#### [Aim of the exercise]
Search the data for the string "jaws" and copy each line where it turns up.

#### [Dataset content]
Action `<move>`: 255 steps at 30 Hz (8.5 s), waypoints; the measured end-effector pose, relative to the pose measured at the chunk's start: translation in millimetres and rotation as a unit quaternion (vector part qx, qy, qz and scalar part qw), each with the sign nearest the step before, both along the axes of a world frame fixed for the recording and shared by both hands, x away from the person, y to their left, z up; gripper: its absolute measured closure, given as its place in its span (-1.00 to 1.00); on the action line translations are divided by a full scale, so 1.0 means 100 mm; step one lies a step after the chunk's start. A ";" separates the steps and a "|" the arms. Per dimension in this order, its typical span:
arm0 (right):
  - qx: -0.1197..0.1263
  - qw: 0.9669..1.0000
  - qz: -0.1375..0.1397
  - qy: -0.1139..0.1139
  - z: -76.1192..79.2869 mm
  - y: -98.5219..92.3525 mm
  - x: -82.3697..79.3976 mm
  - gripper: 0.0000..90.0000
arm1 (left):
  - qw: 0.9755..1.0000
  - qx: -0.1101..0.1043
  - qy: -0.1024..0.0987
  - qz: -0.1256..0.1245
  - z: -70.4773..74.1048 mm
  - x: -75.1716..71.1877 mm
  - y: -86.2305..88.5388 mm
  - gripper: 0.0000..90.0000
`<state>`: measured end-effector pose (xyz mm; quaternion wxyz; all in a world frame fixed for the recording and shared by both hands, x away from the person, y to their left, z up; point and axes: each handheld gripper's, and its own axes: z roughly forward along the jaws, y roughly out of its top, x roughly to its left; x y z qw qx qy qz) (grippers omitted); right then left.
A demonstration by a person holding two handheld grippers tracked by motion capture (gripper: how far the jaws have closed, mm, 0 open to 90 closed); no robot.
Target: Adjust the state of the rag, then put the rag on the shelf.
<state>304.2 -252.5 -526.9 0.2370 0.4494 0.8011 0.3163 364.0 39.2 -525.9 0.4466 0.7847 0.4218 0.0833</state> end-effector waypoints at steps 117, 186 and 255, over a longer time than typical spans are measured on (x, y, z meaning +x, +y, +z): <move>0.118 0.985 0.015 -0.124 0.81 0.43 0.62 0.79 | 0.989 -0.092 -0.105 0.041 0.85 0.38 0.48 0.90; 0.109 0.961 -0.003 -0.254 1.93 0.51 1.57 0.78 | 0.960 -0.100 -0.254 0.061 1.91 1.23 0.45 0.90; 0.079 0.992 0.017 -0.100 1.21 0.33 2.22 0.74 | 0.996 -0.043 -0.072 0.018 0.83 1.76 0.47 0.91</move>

#### [Answer for the task]
`<state>`: measured end-effector pose (xyz mm; quaternion wxyz; all in a world frame fixed for the recording and shared by both hands, x away from the person, y to their left, z up; point and axes: each handheld gripper's, and its own axes: z roughly forward along the jaws, y roughly out of its top, x roughly to its left; x y z qw qx qy qz) (grippers omitted); right then left.
A demonstration by a person holding two handheld grippers tracked by motion capture (gripper: how far the jaws have closed, mm, 0 open to 90 closed); no robot.

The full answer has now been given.